If you are unable to create a new account, please email support@bspsoftware.com

 

What is best practice to have history, but not terra of data

Started by erwink, 09 May 2016 09:20:52 AM

Previous topic - Next topic

erwink

Hi there

I would be interested in some hints / best practice for the following use case

We use Cognos for our project planning. People can change their data as needed, an look at the result every morning, after the ETL job
Up to now it was enough, so I used TRUNCATE to load data.

Now management would like to be able to have history, snapshot once a month. Easiest way would be to use APPEND. But that would generate a huge amount of data, and 90% waste.

I ended up with several solution, but not sure what is best or state of the art
1) create a 2nd table with the monthly data. Negative: create two FM package, duplicate each report
2) create a 2nd database with the monthly table so i can use the multiple connection feature.
3) mark the data as DoNotDelete once a month, adn inplement a SQL job to delete all other Data
4)...

Thank you for whatever hint you can provide

erwin

bdbits

Is your data source transactional, a data warehouse, a cube?

What do they want to do with the historical data? Will there be different reports (with trending perhaps), or they want to run the same reports with an option to select a certain time period?

erwink

Hi,
thank you for your answer..or rather questions  :)

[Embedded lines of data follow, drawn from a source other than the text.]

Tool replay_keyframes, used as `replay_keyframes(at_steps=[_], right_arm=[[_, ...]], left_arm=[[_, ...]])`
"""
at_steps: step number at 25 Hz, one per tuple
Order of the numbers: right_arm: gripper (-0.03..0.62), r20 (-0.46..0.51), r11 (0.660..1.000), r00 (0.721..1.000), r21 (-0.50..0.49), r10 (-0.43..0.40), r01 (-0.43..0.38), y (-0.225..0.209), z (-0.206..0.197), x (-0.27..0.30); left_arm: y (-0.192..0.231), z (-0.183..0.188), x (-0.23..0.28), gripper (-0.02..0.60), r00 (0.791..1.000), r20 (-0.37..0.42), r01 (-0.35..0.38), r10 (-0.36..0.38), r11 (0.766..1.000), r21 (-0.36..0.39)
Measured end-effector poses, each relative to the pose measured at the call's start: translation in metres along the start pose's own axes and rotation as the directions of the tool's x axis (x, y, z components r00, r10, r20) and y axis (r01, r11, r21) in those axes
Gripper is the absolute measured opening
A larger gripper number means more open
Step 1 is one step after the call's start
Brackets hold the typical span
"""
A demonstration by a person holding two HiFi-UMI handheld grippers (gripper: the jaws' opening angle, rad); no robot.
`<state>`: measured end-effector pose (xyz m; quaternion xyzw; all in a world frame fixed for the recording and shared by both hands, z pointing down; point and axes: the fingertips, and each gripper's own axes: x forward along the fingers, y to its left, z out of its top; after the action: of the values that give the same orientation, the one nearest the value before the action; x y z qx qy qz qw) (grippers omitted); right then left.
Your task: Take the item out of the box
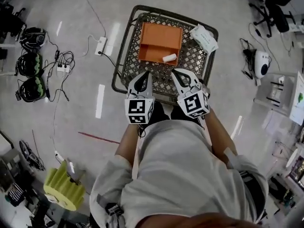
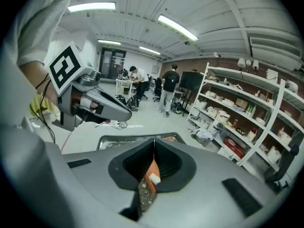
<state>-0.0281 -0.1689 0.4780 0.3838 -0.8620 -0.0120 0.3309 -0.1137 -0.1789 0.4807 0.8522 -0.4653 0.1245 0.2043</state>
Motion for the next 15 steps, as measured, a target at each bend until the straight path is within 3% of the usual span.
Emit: replay_keyframes(at_steps=[4,9,15], right_arm=[[0.005,-0.113,1.0,0.994,-0.001,-0.009,0.009,-0.003,-0.015,0.007],[0.005,-0.206,1.0,0.978,0.008,-0.025,0.027,-0.007,-0.034,0.011],[0.005,-0.29,1.0,0.957,-0.024,0.0,-0.008,-0.018,-0.073,0.027]], left_arm=[[0.008,-0.014,0.01,0.011,0.995,-0.057,0.085,-0.086,0.996,-0.02],[0.015,-0.025,0.019,0.011,0.988,-0.105,0.109,-0.113,0.993,-0.043],[0.013,-0.05,0.03,0.011,0.975,-0.184,0.113,-0.121,0.992,-0.052]])
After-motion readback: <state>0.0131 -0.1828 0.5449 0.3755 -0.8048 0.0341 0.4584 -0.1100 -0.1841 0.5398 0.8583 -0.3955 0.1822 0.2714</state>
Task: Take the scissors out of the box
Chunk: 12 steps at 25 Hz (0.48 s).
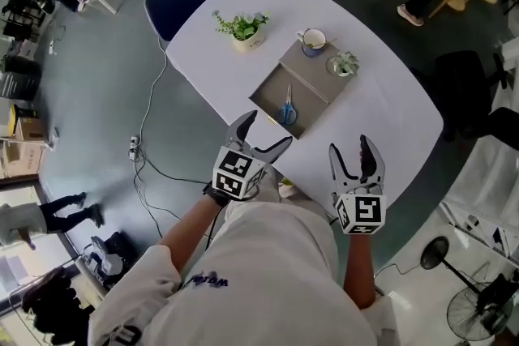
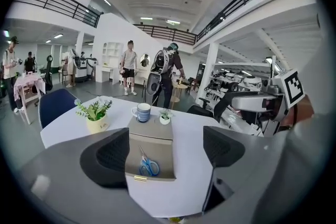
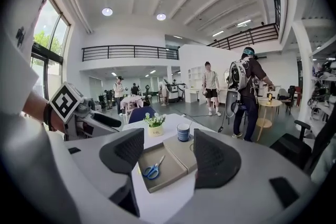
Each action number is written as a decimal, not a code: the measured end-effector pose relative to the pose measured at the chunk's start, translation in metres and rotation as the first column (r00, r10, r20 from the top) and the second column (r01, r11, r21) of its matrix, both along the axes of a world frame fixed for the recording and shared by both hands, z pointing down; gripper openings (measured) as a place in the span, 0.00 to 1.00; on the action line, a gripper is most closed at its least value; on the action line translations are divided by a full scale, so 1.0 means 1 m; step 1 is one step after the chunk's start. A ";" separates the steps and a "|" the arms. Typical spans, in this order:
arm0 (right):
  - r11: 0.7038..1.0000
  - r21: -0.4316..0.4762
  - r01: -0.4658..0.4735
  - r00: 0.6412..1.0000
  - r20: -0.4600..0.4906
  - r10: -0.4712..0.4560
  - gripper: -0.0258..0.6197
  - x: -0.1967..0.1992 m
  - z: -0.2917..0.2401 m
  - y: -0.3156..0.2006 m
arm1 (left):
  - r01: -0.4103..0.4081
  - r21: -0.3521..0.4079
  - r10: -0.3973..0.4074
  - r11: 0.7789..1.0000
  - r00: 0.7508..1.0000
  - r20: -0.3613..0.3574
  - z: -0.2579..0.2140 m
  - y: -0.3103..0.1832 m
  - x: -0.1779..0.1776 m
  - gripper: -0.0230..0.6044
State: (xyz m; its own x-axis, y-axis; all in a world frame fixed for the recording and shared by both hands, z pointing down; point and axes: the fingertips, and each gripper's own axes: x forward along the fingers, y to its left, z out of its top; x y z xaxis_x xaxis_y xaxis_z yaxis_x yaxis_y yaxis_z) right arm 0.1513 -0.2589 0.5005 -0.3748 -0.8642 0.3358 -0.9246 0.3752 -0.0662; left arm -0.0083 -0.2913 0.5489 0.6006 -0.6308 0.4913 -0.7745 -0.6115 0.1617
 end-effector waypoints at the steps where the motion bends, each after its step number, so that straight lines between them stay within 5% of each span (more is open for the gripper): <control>1: 1.000 -0.015 -0.002 1.000 -0.009 0.002 0.50 0.001 0.009 0.000 | -0.001 -0.018 0.002 1.000 1.000 0.010 0.008 0.000 0.000 0.73; 12: 0.987 -0.157 -0.015 1.000 -0.016 0.013 0.41 0.005 0.075 0.010 | -0.043 -0.223 0.070 0.974 0.991 0.112 0.103 -0.024 0.017 0.58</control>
State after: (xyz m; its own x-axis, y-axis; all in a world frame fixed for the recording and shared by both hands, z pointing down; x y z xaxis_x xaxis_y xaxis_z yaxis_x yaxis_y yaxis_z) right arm 0.1565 -0.2484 0.5756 -0.3570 -0.8052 0.4736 -0.9310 0.3483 -0.1096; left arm 0.0083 -0.3152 0.6522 0.5613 -0.4660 0.6839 -0.7615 -0.6144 0.2064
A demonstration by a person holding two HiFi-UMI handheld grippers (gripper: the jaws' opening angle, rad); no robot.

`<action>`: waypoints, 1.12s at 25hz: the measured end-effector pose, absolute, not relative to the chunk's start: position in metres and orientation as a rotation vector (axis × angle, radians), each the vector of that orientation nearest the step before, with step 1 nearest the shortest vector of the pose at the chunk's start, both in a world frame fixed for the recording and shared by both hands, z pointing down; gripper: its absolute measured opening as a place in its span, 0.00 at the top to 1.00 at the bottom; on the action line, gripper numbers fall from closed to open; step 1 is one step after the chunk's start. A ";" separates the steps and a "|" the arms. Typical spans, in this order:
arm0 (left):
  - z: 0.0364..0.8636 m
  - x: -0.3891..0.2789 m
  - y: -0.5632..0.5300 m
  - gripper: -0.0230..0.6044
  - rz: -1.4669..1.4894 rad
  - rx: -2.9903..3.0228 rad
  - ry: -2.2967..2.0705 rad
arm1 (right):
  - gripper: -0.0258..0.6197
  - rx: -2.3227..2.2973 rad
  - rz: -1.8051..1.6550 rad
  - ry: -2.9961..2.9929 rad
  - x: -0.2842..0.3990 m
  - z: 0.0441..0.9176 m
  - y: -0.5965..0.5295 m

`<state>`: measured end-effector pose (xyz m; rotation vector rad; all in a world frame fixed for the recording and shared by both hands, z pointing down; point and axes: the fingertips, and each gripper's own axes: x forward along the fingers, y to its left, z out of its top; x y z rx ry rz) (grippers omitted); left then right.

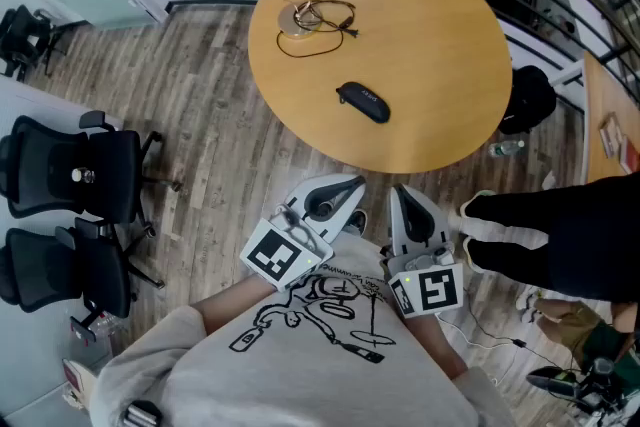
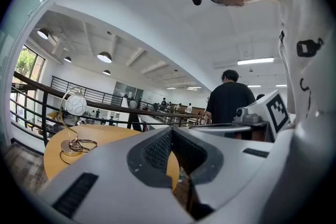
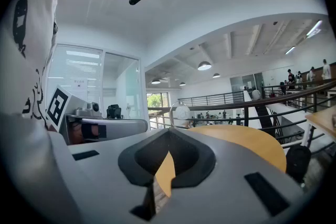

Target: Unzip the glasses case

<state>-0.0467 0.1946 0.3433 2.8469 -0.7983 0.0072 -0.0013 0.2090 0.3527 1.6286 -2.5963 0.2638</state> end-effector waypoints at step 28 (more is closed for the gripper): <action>0.369 0.032 0.190 0.95 0.126 2.764 -0.878 | 0.92 1.607 0.386 -2.632 0.083 0.375 0.209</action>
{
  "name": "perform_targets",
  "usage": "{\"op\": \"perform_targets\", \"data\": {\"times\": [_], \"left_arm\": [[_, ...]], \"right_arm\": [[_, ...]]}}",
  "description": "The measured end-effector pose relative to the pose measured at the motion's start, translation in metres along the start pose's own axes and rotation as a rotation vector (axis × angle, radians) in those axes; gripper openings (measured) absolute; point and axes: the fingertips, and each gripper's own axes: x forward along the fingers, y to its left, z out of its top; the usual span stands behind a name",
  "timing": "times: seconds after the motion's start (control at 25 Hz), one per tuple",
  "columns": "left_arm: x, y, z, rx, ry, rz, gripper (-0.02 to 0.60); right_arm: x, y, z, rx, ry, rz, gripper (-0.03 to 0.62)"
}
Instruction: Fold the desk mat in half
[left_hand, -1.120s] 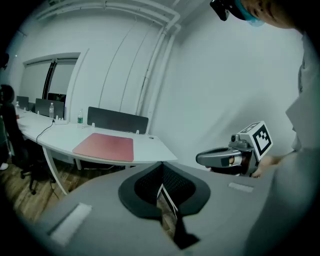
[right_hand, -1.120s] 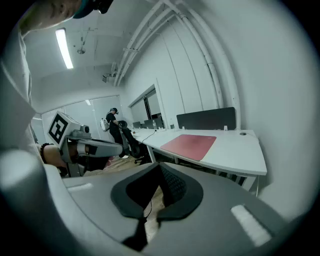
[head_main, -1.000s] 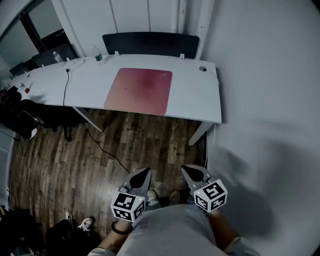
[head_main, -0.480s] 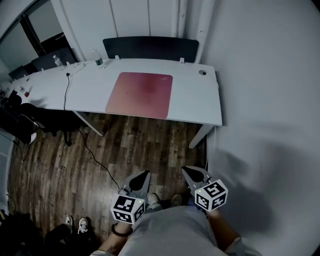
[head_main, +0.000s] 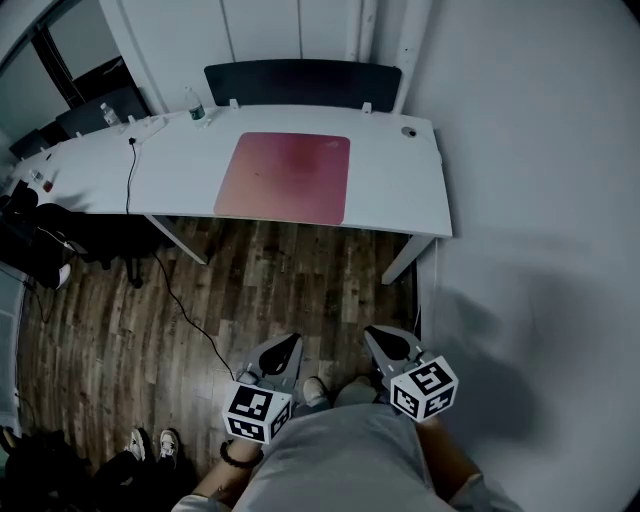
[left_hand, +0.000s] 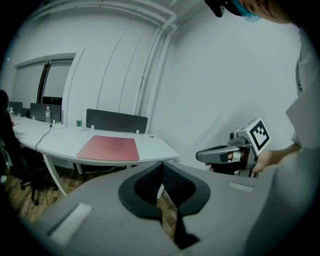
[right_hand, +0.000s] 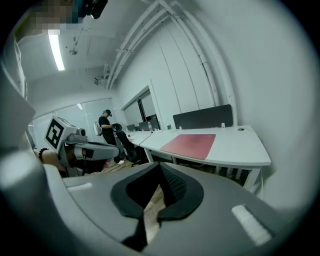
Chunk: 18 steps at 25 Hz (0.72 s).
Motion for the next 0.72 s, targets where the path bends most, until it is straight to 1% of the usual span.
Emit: {"op": "perform_targets", "data": {"times": [0.12, 0.32, 0.52, 0.72], "left_arm": [[0.0, 0.002, -0.005, 0.031, 0.008, -0.011, 0.018], [0.015, 0.006, -0.002, 0.019, 0.02, -0.043, 0.018], [0.044, 0.019, 0.005, 0.016, 0.026, -0.041, 0.018], [0.086, 0.04, 0.024, 0.01, 0.027, -0.034, 0.018]], "right_arm": [[-0.001, 0.004, -0.005, 0.0, -0.004, -0.006, 0.006], [0.004, -0.008, -0.002, 0.02, -0.005, -0.021, 0.006], [0.022, -0.032, 0.011, -0.012, -0.01, -0.025, 0.006], [0.054, -0.069, 0.039, -0.061, -0.007, -0.02, 0.006]]}}
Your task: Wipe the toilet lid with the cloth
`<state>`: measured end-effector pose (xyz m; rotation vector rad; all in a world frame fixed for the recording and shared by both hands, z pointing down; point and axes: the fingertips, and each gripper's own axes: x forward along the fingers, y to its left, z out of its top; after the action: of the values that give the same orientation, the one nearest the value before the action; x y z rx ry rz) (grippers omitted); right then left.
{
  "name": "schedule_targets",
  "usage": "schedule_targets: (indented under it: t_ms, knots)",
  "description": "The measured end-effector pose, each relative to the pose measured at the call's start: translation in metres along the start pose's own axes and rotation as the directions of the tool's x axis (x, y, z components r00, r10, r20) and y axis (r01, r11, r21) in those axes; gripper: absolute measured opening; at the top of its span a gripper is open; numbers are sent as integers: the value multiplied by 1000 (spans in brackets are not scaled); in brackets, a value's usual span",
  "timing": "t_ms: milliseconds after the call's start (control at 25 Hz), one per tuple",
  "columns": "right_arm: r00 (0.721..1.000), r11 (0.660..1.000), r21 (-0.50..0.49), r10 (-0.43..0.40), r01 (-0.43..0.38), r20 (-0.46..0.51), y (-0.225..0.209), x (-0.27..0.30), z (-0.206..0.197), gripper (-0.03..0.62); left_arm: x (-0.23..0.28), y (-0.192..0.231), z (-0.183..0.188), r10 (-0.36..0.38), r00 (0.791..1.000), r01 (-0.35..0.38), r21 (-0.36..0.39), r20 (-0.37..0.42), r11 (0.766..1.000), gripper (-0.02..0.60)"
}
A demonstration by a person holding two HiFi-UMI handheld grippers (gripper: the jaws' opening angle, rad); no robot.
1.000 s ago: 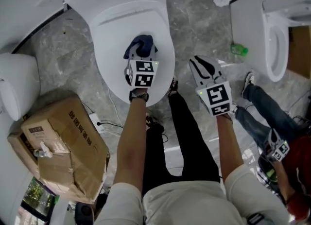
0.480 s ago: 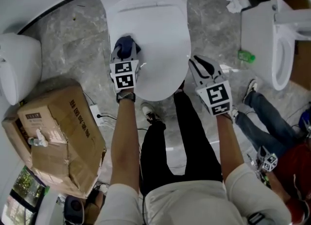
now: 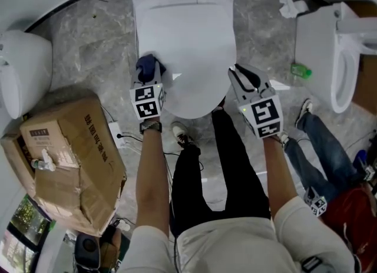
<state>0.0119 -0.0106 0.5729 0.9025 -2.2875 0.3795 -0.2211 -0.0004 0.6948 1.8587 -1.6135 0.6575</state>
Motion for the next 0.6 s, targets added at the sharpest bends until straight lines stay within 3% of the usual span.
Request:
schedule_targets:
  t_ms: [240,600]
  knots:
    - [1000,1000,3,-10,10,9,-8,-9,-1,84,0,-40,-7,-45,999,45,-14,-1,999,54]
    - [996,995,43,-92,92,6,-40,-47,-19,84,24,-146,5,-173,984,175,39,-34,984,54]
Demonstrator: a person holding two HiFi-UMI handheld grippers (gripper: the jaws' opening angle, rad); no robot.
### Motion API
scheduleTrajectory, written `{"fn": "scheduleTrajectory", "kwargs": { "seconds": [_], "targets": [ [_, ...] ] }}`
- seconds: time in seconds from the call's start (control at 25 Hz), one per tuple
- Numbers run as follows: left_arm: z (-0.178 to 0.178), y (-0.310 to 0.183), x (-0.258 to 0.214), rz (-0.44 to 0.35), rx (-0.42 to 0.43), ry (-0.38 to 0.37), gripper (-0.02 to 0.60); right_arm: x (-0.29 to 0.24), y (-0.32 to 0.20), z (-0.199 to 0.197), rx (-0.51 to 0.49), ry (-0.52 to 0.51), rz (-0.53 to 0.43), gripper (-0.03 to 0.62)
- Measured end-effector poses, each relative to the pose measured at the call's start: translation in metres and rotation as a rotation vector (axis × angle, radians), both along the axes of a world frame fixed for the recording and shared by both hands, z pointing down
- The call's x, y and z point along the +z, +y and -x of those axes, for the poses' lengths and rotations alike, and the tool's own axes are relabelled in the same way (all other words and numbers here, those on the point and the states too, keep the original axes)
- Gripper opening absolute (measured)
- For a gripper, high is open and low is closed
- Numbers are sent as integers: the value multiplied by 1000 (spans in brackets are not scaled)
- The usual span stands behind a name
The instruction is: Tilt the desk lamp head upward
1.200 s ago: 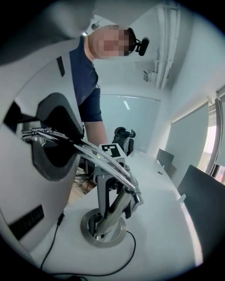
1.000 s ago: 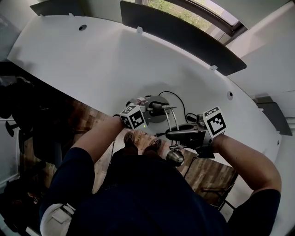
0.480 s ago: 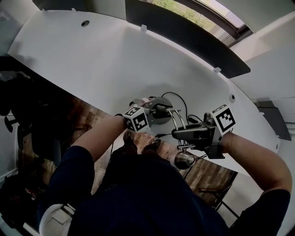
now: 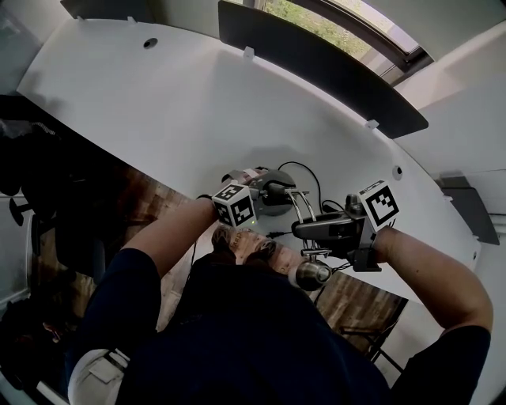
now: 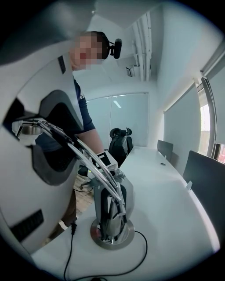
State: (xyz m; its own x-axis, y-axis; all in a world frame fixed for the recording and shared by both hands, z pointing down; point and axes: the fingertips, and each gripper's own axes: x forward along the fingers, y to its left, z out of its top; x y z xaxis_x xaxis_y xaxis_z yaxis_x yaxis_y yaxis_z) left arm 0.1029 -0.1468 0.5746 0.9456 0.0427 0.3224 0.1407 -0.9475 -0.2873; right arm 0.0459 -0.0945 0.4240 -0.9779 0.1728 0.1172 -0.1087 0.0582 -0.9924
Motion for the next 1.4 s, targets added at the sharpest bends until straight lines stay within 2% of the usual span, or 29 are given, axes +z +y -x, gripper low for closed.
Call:
{"fn": "scheduleTrajectory", "kwargs": {
  "seconds": [0.24, 0.28, 0.32, 0.36, 0.48, 0.6, 0.8, 0.88, 0.96, 1.16, 1.32, 1.4],
  "targets": [
    [-3, 2, 4, -105, 21, -116, 179, 1, -2, -2, 49, -33, -82, 159],
    [-2, 2, 3, -121, 23, -136, 185, 0, -3, -2, 67, -42, -101, 205],
    [0, 1, 1, -131, 18, -145, 189, -1, -4, -3, 85, -54, -124, 269],
    [2, 0, -4, -136, 8, -142, 193, -3, -6, -5, 105, -69, -150, 295],
    [13, -7, -21, -135, -53, -118, 206, -9, -10, -21, 201, -117, -189, 305],
    [29, -7, -39, -66, -153, -94, 206, -14, -10, -40, 323, -173, -224, 308],
    [54, -2, -60, 121, -374, -15, 206, -10, -17, -75, 611, -125, -431, 307],
    [60, 7, -67, 156, -415, 0, 206, -3, -17, -86, 702, -65, -523, 280],
    [62, 19, -78, 169, -433, 10, 204, 6, -11, -91, 762, -4, -594, 224],
    [57, 40, -119, 243, -480, 114, 196, 14, 1, -92, 841, 120, -777, 112],
    [64, 45, -135, 301, -540, 163, 120, 8, 6, -90, 863, 237, -959, 50],
    [66, 48, -143, 311, -549, 185, 94, 7, 7, -92, 875, 282, -1001, 36]
  ]
}}
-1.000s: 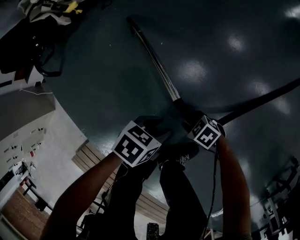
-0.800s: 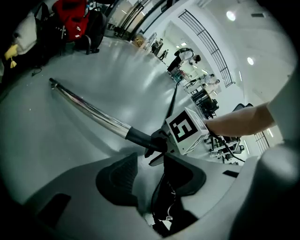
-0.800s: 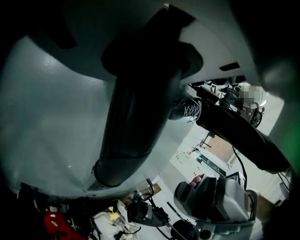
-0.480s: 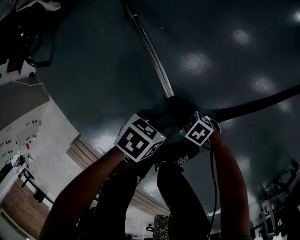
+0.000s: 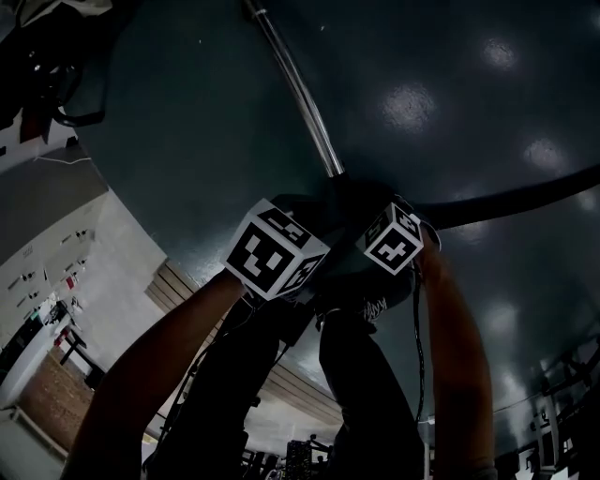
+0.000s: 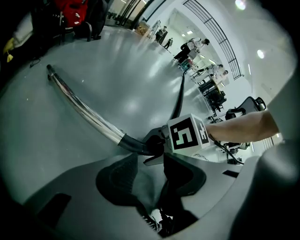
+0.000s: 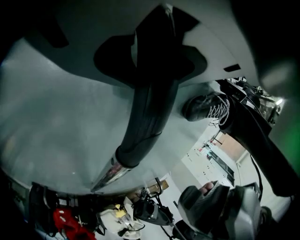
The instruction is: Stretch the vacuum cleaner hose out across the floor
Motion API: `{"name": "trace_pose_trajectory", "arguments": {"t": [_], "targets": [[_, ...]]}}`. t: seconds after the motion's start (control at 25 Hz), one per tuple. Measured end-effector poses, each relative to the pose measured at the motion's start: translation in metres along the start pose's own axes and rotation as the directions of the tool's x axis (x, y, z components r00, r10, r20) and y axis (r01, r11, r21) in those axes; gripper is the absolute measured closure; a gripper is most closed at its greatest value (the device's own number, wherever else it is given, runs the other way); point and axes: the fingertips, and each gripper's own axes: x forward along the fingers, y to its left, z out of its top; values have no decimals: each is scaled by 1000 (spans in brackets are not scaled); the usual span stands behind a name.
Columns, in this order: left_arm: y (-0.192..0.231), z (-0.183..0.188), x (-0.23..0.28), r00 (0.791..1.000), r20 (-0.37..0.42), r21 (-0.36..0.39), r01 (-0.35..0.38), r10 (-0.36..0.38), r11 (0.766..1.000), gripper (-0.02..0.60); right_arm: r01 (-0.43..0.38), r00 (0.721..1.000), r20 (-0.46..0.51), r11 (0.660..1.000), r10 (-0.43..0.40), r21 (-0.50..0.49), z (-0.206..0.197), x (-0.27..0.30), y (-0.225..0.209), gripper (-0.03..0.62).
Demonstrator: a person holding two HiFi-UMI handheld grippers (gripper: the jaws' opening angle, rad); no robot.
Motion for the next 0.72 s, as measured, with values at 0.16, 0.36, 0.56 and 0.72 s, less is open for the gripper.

You're right. I try to be short and concise...but at the end there is missing information

I've a DRM, build using Datamanager. Part of the data put together is for budget planning.
Project and Portfolio Manager have to deliver their needs per month for next BY till a given date. At this date the data will be frozen.
Only in case of budget adjustment will a new snapshot be made

Need with prio top down
- freeze the data at a given time and report on this data set - same reports than for daily data [plan per month]
    also same report, but for a selectable snapshot
- diff between daily and last snapshot
- ( diff between 2 snapshots )
- (( trending ))

hope it's a bit clearer

bdbits

If it is an option, I think the best approach is to rethink the data warehouse a bit. I would look at adding a new attribute, call it "Reporting Period". This would be the month to which the facts apply, or put another way the month the numbers become "frozen". Then in your reports, you add a new parameter to select which of these months are the numbers to be included. This will also allow you to compare periods efficiently and however you like within a single report.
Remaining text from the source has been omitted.